Professor Nicholas Stern, a Briton, who authored a landmark 2006 report on the economic impact of global warming, made the observation at the Energy Intelligence Forum industry gathering.
“We are killing people on a grand scale with air pollution” and more, Stern told delegates including top executives.
A temperature jump of between three to four degrees Celsius was “still in the realm of possibility”, he added.
Such an increase would be “devastating” and cause extreme or deadly temperatures in densely-populated nations like China and India.
“We’re talking about potential death of hundreds of millions or billions,” the London School of Economics professor noted.
Under the 2015 Paris Agreement, nations have pledged to reach net-zero carbon emissions by the middle of the century with the objective of limiting the increase in global temperatures to two degrees, and preferably to 1.5 degrees.
Experts believe that chances of meeting those objectives are quickly evaporating, and had warned the impact could be severe.
“We haven’t seen a three degree rise for three million years – that’s way before homo sapiens,” Stern said.
A warming of this magnitude could lead to a rise in sea level of 10 to 20 meters, submerging some areas and disrupting life.
“We don’t know how close we are to the collapse of the Amazon system or the thawing of the permafrost” that would release vast amounts of the powerful greenhouse gas methane, or the melting of Antarctic ice.
“But we know enough to recognise those risks,” he added.
Stern insisted that his influential 2006 report, which was labelled alarmist by some at the time, was in fact not.
And he welcomed the energy sector’s initial moves towards transition away from fossil fuels.
“This transition we all embark upon, it’s the growth story of the 21st century,” Stern said, as investments will be needed in new infrastructure and equipment.
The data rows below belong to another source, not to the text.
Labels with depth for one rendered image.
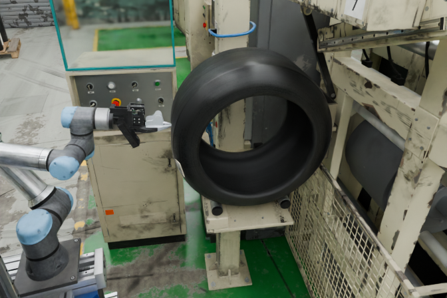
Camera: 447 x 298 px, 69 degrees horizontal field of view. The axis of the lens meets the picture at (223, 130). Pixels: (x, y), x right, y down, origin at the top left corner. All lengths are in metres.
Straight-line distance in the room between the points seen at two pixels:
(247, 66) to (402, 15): 0.45
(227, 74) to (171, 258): 1.58
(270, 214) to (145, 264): 1.14
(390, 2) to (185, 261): 1.94
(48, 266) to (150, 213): 0.93
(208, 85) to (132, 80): 0.83
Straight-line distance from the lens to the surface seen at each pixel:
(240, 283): 2.22
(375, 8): 0.86
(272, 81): 1.06
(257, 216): 1.46
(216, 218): 1.35
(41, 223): 1.38
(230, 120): 1.52
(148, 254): 2.42
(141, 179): 2.07
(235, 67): 1.06
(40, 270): 1.47
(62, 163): 1.12
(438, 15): 0.90
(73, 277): 1.46
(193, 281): 2.24
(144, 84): 1.83
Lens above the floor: 1.80
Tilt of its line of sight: 29 degrees down
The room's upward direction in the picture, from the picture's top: straight up
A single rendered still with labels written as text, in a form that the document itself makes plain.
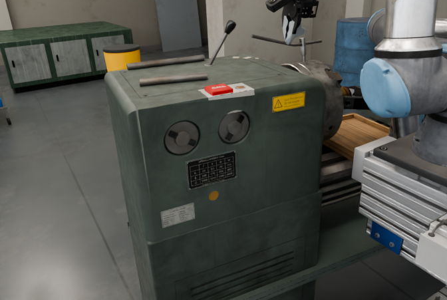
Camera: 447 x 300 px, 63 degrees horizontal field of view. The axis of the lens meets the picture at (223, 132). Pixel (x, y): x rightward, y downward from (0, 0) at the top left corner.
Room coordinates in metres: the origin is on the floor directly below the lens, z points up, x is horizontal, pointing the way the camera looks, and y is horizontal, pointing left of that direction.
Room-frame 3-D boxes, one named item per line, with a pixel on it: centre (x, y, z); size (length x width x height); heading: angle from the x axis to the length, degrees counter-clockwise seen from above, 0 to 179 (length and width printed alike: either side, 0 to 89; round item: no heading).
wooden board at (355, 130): (1.43, -0.57, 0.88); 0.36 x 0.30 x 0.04; 23
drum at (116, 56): (4.73, 1.26, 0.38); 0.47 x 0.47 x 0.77
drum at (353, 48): (4.89, -1.86, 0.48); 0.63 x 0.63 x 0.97
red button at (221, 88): (0.94, 0.01, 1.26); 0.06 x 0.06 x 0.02; 23
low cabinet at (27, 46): (6.75, 2.83, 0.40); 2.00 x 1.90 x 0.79; 120
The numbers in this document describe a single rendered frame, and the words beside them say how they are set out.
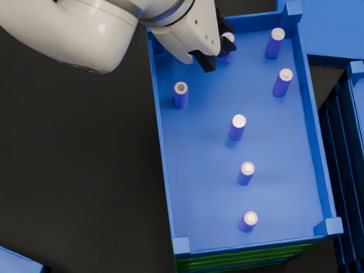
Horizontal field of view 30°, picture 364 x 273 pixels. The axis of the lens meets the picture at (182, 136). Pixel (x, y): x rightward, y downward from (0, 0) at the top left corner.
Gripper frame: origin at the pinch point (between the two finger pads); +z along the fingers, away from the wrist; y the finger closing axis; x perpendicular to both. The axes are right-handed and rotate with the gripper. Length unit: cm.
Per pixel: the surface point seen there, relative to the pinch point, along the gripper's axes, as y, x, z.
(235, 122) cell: 11.0, 0.2, 1.4
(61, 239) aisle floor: 17, -47, 31
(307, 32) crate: -19, 1, 53
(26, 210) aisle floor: 10, -52, 29
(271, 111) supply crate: 8.3, 2.5, 9.7
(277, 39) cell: 0.7, 6.3, 4.3
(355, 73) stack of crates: 1.5, 12.4, 23.8
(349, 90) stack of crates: 3.2, 10.7, 26.0
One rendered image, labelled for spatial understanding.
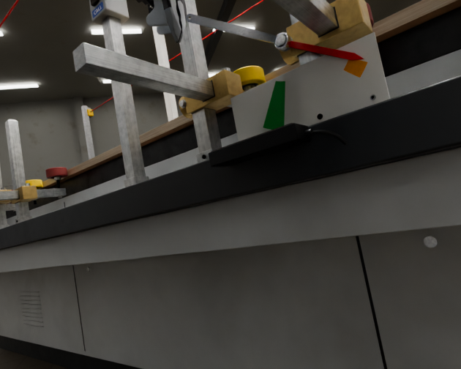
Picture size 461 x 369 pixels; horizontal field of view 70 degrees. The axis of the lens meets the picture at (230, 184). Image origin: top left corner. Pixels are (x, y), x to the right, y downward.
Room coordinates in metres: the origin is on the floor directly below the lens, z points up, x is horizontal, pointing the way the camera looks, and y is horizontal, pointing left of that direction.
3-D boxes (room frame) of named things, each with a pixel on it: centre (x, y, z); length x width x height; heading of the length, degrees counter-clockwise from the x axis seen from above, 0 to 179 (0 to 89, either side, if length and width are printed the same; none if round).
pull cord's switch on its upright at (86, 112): (2.97, 1.17, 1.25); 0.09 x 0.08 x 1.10; 52
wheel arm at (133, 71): (0.60, 0.04, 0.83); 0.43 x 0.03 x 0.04; 142
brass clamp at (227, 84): (0.66, 0.01, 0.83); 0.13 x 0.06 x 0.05; 52
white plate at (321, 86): (0.52, -0.13, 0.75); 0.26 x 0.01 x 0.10; 52
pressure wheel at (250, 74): (0.76, -0.08, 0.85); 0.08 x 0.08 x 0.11
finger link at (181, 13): (0.61, 0.06, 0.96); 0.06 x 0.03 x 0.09; 72
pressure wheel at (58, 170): (1.37, 0.71, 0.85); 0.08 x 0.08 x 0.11
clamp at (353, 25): (0.51, -0.19, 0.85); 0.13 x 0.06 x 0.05; 52
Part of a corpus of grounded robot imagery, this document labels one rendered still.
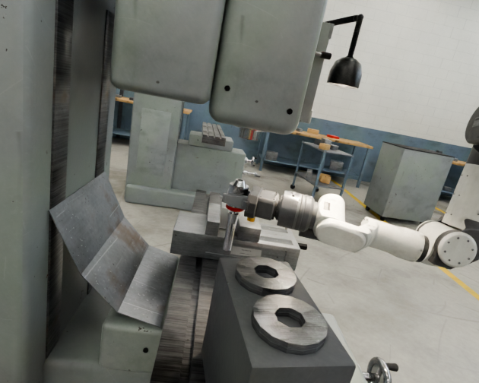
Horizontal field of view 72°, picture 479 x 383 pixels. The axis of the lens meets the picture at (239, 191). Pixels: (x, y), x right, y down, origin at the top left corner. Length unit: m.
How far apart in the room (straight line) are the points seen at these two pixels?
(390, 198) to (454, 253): 4.38
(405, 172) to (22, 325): 4.89
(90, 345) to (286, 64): 0.78
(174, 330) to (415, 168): 4.82
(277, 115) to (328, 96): 6.96
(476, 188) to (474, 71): 8.28
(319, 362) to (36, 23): 0.60
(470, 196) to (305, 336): 0.57
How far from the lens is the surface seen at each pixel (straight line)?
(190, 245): 0.90
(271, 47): 0.68
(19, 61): 0.62
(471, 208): 0.87
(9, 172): 0.65
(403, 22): 8.29
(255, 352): 0.38
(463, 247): 0.84
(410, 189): 5.33
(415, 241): 0.84
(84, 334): 0.98
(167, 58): 0.66
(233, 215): 0.81
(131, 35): 0.68
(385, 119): 8.15
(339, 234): 0.76
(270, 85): 0.68
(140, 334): 0.81
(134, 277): 0.90
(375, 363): 1.23
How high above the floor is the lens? 1.37
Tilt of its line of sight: 16 degrees down
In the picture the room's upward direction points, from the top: 11 degrees clockwise
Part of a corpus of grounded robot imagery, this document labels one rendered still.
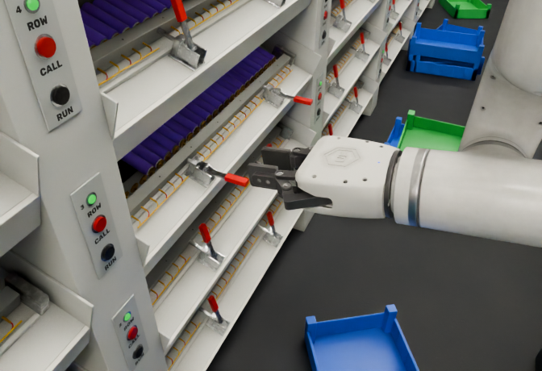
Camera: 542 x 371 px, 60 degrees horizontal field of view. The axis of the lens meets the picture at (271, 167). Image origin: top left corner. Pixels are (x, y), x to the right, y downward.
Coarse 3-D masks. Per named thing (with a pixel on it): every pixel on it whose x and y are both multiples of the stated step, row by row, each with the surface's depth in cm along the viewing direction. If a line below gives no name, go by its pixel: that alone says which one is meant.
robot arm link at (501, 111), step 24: (528, 0) 35; (504, 24) 38; (528, 24) 36; (504, 48) 38; (528, 48) 36; (504, 72) 39; (528, 72) 37; (480, 96) 51; (504, 96) 48; (528, 96) 46; (480, 120) 52; (504, 120) 50; (528, 120) 49; (528, 144) 50
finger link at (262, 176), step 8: (248, 168) 57; (256, 168) 56; (264, 168) 56; (272, 168) 55; (248, 176) 58; (256, 176) 56; (264, 176) 55; (272, 176) 55; (256, 184) 57; (264, 184) 56; (272, 184) 56; (280, 184) 54; (288, 184) 53; (280, 192) 55
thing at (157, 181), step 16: (256, 80) 91; (240, 96) 86; (224, 112) 81; (208, 128) 77; (224, 128) 80; (192, 144) 73; (176, 160) 70; (160, 176) 67; (144, 192) 64; (128, 208) 62; (144, 208) 64
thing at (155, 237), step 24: (264, 48) 104; (288, 48) 102; (288, 72) 101; (312, 72) 103; (264, 120) 87; (216, 144) 79; (240, 144) 81; (216, 168) 75; (168, 192) 69; (192, 192) 70; (216, 192) 76; (144, 216) 65; (168, 216) 66; (192, 216) 70; (144, 240) 62; (168, 240) 64; (144, 264) 59
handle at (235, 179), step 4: (204, 168) 71; (208, 172) 71; (212, 172) 71; (216, 172) 71; (220, 172) 71; (216, 176) 70; (220, 176) 70; (224, 176) 70; (228, 176) 70; (232, 176) 70; (236, 176) 70; (228, 180) 70; (232, 180) 69; (236, 180) 69; (240, 180) 69; (244, 180) 69; (248, 180) 69; (236, 184) 69; (240, 184) 69; (244, 184) 69
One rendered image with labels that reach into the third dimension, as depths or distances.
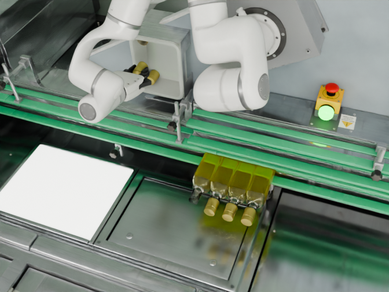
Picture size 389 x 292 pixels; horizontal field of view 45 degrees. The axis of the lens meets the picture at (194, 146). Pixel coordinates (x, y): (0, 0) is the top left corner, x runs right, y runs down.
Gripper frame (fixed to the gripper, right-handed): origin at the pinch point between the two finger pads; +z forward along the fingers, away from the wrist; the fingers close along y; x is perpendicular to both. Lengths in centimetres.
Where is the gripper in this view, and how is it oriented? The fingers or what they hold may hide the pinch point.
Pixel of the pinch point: (138, 72)
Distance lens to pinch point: 145.5
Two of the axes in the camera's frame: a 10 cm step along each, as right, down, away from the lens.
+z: 3.6, -4.8, 8.0
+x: 0.5, -8.5, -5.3
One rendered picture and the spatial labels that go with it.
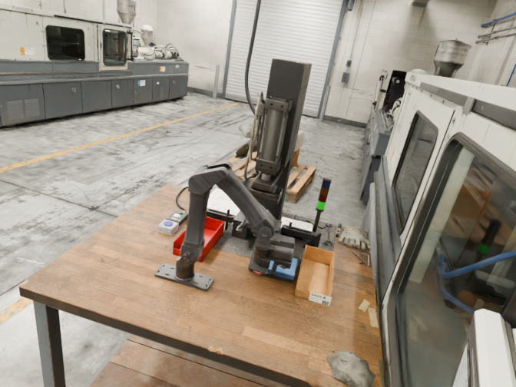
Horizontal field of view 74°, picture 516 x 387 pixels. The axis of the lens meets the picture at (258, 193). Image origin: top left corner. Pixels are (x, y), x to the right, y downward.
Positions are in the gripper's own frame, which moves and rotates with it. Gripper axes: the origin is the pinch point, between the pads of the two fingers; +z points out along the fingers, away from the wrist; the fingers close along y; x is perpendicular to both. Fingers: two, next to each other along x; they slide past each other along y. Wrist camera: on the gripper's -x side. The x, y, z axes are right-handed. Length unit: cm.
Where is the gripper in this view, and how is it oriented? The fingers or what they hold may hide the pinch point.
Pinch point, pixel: (258, 269)
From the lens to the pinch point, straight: 128.9
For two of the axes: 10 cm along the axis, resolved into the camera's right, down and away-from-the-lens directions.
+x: -9.7, -2.4, 0.9
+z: -0.8, 6.1, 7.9
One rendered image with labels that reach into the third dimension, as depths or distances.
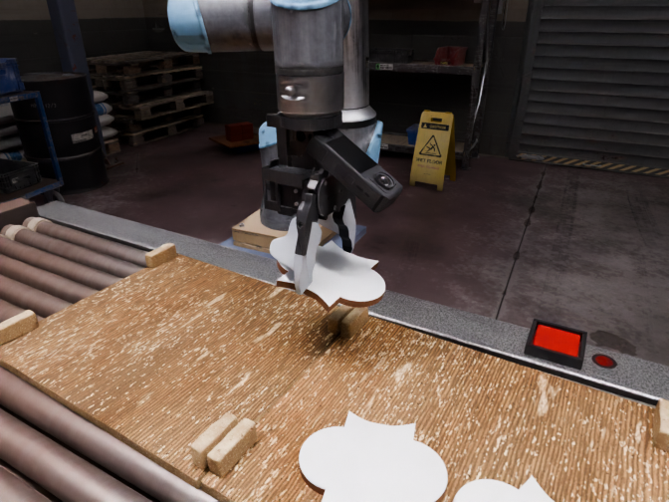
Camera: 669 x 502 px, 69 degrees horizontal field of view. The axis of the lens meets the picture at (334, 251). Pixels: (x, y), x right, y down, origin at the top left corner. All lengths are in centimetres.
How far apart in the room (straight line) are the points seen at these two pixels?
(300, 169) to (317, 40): 14
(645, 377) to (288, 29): 63
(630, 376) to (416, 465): 36
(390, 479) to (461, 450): 9
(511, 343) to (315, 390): 31
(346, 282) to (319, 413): 16
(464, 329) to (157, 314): 48
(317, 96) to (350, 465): 38
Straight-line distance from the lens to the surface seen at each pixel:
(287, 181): 57
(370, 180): 53
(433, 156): 414
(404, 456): 55
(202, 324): 77
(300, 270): 57
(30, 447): 68
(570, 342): 79
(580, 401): 68
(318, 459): 54
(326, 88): 54
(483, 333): 79
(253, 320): 76
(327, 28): 53
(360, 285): 61
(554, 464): 60
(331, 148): 54
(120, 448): 64
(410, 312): 81
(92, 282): 100
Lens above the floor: 136
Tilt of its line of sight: 27 degrees down
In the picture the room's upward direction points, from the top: straight up
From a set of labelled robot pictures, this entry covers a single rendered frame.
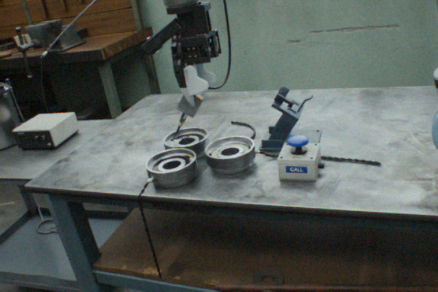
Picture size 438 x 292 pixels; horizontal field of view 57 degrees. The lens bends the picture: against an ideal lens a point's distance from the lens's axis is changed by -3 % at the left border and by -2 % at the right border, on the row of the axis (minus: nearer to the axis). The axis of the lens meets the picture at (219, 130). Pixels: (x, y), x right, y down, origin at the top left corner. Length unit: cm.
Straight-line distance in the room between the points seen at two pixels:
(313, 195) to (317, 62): 174
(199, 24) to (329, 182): 39
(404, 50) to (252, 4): 86
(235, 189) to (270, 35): 174
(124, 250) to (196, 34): 60
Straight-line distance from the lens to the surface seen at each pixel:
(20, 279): 179
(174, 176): 81
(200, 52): 84
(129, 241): 116
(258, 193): 77
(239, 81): 257
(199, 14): 83
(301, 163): 77
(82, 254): 111
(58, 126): 155
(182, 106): 91
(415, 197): 75
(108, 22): 274
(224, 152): 89
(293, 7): 239
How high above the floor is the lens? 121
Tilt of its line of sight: 23 degrees down
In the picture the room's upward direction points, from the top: 10 degrees counter-clockwise
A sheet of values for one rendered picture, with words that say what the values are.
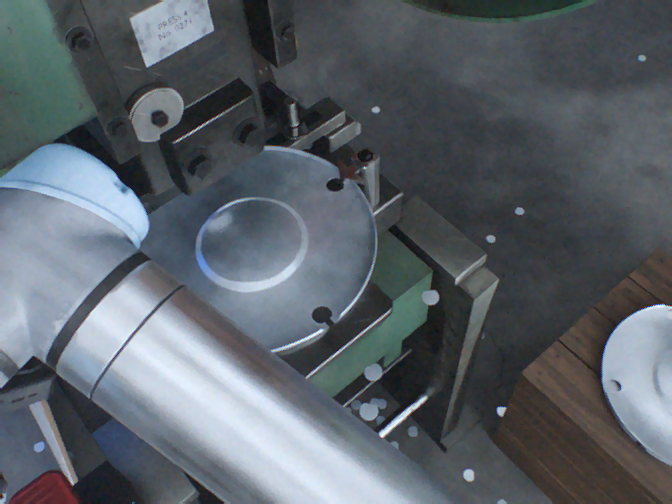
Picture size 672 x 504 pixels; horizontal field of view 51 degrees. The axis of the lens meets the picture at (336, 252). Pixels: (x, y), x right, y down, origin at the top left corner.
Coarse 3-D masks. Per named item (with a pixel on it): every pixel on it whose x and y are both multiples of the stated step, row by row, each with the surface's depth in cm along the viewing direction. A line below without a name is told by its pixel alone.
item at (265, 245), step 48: (240, 192) 85; (288, 192) 85; (336, 192) 84; (144, 240) 82; (192, 240) 82; (240, 240) 80; (288, 240) 80; (336, 240) 81; (192, 288) 78; (240, 288) 77; (288, 288) 77; (336, 288) 77; (288, 336) 74
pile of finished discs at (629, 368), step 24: (648, 312) 120; (624, 336) 118; (648, 336) 118; (624, 360) 116; (648, 360) 115; (624, 384) 113; (648, 384) 113; (624, 408) 111; (648, 408) 111; (648, 432) 109
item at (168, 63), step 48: (96, 0) 53; (144, 0) 56; (192, 0) 59; (240, 0) 63; (144, 48) 59; (192, 48) 62; (240, 48) 66; (144, 96) 61; (192, 96) 66; (240, 96) 67; (144, 144) 66; (192, 144) 66; (240, 144) 70; (192, 192) 70
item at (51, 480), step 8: (48, 472) 69; (56, 472) 69; (32, 480) 69; (40, 480) 69; (48, 480) 69; (56, 480) 69; (64, 480) 69; (24, 488) 69; (32, 488) 69; (40, 488) 69; (48, 488) 69; (56, 488) 68; (64, 488) 69; (72, 488) 69; (16, 496) 68; (24, 496) 68; (32, 496) 68; (40, 496) 68; (48, 496) 68; (56, 496) 68; (64, 496) 68; (72, 496) 68
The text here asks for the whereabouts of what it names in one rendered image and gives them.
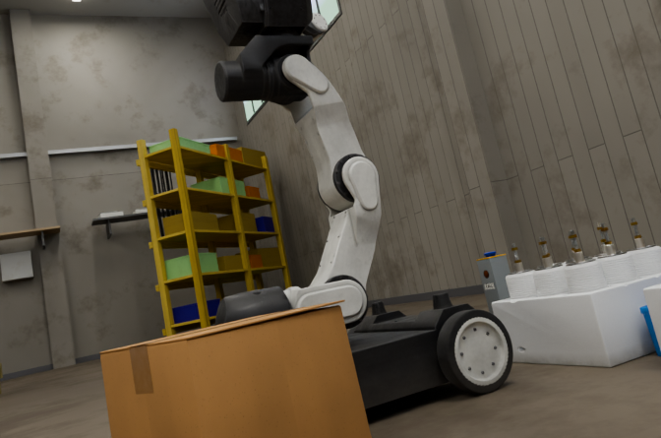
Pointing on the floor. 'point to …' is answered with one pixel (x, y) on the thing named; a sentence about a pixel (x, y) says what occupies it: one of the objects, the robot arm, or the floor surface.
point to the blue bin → (650, 328)
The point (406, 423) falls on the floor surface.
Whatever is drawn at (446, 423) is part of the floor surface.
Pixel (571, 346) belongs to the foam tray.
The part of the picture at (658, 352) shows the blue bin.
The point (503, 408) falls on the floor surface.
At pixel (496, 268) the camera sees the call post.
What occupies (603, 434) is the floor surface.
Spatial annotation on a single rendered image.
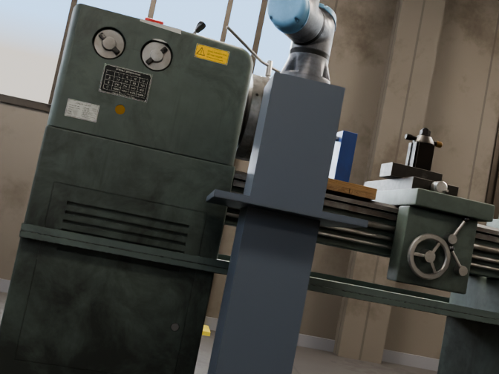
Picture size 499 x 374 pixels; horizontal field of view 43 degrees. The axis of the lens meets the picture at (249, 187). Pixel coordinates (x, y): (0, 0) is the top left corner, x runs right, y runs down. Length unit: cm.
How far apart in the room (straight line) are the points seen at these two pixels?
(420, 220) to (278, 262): 72
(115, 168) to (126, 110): 18
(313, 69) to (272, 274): 58
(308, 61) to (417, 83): 280
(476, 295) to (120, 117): 155
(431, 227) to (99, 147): 114
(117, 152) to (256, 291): 64
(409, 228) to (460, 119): 263
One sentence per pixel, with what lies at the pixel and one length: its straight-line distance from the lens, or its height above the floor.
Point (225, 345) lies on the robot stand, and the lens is 169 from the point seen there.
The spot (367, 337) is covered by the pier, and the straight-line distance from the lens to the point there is 438.
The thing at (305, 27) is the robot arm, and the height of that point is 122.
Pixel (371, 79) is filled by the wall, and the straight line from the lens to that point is 460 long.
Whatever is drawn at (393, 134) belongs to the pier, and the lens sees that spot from 442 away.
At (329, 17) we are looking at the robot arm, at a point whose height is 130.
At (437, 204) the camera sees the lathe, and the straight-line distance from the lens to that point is 223.
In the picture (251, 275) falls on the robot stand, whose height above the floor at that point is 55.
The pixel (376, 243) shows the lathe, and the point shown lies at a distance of 229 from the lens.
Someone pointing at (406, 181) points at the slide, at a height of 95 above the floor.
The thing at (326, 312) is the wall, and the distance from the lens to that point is 444.
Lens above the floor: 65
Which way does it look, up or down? 5 degrees up
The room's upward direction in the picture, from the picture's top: 11 degrees clockwise
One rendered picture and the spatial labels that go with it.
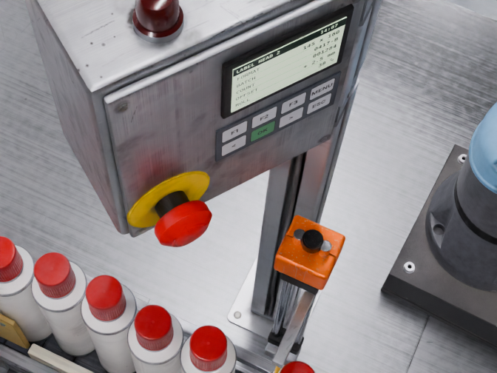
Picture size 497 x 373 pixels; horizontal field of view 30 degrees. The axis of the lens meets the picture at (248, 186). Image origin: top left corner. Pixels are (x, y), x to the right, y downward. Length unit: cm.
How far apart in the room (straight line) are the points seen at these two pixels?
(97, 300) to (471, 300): 44
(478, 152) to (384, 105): 33
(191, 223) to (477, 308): 55
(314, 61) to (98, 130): 13
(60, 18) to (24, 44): 79
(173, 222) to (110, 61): 14
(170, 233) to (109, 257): 54
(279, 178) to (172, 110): 26
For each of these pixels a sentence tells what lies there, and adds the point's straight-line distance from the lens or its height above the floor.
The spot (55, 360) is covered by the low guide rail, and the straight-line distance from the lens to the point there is 100.
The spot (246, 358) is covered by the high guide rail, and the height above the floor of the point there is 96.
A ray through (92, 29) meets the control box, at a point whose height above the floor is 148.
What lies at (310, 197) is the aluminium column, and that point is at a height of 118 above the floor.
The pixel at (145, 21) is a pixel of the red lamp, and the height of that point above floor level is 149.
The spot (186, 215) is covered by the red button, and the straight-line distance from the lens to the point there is 58.
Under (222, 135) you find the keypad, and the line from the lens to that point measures 56.
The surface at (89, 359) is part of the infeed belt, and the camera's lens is 103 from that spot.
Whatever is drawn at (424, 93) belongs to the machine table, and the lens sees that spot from 125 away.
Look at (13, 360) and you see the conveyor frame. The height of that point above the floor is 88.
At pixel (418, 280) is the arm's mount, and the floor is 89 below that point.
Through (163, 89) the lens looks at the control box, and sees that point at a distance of 48.
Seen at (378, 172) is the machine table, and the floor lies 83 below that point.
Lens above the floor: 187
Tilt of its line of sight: 64 degrees down
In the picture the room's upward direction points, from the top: 5 degrees clockwise
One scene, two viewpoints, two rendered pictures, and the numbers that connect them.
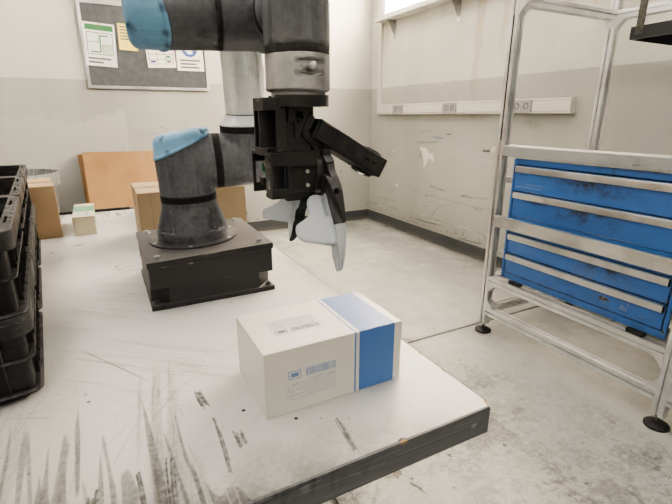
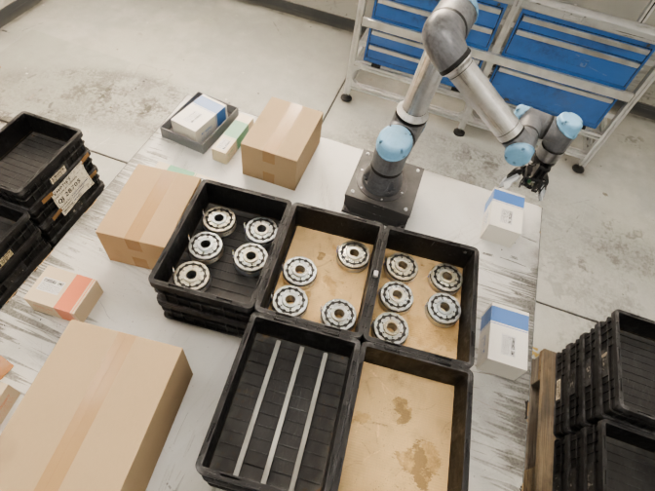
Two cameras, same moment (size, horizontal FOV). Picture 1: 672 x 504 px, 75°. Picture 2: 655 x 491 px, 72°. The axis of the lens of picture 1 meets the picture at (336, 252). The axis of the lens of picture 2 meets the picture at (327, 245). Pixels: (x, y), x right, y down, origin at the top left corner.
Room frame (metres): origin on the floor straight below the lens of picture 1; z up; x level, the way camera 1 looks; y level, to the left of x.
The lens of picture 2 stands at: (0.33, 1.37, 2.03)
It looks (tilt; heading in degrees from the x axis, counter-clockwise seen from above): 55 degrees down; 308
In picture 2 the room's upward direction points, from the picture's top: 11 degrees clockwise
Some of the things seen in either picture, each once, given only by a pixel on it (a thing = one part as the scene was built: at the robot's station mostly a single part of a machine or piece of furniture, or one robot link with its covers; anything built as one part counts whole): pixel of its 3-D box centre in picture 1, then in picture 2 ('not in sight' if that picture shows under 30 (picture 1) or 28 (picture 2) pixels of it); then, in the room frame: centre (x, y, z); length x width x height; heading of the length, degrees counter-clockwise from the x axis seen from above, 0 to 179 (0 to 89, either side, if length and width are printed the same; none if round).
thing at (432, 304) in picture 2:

And he added that people across the world needed to invest at home, for example with insulation and more efficient heating.
Speaking on the sidelines of the London event, Bochum University Professor Graham Weale told AFP that the transition was overshadowed in Germany by energy security concerns since Russia’s war on Ukraine.
Weale, a former chief economist at power giant RWE, indicated German industry was now in crisis.
“German industry is fighting for its survival now. It was relying on the cheap Russian gas which disappeared almost overnight,” Weale said.
“It’s fighting for any cubic meter of gas (so) the industry has hardly got the bandwidth to plan for its decarbonisation.”